Look through the data that follows and work out how many lines contain the string "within". Nothing but that number should be given.
[SUPPLIED ENTRIES — start]
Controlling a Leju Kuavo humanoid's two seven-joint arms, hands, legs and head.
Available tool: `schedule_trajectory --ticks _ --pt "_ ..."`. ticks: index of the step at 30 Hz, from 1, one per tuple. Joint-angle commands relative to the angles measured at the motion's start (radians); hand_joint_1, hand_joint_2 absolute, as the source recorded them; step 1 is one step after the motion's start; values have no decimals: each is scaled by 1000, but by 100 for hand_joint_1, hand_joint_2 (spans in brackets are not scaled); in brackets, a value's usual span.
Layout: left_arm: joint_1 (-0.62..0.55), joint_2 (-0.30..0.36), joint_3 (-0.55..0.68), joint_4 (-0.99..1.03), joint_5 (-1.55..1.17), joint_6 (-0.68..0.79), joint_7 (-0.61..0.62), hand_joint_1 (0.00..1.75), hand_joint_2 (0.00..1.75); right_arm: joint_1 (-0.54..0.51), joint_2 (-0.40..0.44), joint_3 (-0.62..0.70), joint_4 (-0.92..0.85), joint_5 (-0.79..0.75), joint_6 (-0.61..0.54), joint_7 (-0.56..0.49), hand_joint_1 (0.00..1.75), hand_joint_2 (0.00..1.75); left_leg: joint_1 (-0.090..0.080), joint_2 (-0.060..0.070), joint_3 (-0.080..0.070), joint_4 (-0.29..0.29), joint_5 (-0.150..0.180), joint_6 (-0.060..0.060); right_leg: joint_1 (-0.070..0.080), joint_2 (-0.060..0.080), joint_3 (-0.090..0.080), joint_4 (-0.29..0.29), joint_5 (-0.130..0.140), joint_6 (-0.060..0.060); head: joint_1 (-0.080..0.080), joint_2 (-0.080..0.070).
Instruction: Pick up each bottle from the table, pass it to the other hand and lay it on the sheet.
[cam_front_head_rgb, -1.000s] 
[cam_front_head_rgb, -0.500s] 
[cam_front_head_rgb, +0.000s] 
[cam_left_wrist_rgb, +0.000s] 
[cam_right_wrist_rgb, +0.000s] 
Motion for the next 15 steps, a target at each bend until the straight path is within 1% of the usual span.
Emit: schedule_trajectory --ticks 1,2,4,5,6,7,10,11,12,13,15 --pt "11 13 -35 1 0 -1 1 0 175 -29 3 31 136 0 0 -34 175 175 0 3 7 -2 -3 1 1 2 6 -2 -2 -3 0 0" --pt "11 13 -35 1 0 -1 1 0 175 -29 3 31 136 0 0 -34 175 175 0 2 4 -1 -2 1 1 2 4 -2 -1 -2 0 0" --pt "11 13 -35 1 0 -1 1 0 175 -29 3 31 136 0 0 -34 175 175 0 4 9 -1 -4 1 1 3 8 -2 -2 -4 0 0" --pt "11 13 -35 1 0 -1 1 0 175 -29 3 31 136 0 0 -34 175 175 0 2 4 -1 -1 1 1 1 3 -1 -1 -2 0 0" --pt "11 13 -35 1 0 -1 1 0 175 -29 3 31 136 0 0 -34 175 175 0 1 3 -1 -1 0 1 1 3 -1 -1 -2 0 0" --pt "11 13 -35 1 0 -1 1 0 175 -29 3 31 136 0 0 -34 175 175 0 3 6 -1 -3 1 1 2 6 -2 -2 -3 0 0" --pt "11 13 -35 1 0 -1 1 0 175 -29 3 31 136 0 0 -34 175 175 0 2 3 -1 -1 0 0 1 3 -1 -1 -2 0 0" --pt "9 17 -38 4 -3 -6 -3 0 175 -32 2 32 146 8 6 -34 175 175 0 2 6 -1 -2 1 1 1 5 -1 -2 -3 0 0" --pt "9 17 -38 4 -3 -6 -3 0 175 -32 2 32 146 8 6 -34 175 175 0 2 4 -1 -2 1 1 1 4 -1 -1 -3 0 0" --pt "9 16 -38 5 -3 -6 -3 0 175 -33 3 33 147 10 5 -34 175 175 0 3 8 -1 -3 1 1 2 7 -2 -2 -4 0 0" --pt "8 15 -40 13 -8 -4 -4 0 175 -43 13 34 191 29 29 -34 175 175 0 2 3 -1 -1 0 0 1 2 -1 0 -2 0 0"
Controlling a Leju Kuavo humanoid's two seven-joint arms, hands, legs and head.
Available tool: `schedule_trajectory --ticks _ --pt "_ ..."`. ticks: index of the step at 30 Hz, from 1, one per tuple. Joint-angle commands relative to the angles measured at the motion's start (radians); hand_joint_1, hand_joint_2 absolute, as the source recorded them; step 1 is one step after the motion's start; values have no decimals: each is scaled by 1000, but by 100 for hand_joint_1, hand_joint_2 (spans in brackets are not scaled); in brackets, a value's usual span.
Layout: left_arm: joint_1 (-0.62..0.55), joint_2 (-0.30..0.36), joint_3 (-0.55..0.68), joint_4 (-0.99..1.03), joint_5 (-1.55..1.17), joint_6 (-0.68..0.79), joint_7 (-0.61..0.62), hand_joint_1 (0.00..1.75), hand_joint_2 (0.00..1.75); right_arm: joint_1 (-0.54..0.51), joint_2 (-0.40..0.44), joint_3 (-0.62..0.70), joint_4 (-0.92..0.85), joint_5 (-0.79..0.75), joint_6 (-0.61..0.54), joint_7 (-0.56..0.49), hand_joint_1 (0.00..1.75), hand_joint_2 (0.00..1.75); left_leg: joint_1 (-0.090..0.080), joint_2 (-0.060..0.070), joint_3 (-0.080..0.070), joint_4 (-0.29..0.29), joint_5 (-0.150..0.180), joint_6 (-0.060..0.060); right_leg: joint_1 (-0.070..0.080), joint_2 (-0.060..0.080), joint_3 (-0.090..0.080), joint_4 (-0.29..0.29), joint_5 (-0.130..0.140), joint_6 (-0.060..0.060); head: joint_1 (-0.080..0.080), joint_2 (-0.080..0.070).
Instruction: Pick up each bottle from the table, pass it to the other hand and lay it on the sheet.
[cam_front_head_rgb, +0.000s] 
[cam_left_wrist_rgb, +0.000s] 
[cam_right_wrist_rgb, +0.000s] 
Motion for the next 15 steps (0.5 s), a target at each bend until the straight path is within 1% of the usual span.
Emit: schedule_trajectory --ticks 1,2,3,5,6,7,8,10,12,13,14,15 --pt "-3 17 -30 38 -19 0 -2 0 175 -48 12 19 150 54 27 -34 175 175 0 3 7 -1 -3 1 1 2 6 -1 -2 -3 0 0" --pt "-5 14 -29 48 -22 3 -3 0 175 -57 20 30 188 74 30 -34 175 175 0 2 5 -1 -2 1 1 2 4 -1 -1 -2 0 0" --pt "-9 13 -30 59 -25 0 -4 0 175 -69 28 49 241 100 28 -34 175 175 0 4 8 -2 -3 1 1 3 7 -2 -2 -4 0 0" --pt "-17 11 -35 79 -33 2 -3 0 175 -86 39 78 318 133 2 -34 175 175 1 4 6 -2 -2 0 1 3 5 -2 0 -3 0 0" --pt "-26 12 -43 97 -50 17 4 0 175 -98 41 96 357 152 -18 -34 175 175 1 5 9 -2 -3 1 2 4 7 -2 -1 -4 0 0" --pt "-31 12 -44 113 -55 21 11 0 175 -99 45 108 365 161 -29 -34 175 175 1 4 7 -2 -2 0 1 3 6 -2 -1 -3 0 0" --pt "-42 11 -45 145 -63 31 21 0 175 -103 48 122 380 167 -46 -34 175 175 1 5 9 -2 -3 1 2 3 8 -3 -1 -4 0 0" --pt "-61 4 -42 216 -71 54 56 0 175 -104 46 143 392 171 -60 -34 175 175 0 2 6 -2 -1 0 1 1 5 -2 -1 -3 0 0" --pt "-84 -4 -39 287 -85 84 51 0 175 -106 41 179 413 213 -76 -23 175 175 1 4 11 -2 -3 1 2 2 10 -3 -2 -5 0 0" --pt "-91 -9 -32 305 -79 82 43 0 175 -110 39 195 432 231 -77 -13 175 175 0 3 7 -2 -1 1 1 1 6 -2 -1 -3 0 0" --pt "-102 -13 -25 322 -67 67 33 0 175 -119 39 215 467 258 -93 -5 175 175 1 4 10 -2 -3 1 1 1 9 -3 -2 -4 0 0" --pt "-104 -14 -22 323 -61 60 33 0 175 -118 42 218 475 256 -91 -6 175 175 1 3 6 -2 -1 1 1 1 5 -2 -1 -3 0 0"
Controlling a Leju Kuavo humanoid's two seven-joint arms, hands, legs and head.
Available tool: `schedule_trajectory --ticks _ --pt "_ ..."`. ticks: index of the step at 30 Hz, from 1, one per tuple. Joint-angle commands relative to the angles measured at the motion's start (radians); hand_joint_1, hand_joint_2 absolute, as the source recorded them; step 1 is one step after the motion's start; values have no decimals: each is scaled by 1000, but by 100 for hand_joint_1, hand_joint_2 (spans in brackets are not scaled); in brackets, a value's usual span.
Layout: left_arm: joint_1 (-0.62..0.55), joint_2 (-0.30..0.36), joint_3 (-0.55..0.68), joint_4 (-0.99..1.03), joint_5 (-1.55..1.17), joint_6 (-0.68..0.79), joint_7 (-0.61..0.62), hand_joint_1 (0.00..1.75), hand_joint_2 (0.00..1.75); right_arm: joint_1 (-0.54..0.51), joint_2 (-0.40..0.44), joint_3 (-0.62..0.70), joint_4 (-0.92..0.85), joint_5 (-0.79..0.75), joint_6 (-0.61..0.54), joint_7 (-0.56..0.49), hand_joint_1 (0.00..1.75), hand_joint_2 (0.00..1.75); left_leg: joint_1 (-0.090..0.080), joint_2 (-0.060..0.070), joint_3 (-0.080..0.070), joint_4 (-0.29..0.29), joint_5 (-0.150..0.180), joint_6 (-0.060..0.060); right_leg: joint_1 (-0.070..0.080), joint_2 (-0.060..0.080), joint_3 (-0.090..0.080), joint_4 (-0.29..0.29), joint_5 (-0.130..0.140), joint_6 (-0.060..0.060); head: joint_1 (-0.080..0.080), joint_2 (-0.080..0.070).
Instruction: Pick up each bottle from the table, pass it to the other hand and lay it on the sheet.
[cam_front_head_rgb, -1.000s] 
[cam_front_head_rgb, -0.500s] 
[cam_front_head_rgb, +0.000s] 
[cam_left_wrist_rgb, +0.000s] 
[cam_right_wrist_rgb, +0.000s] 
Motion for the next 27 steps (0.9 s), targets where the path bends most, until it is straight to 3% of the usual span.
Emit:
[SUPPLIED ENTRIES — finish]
__ANSWER BOX__: 2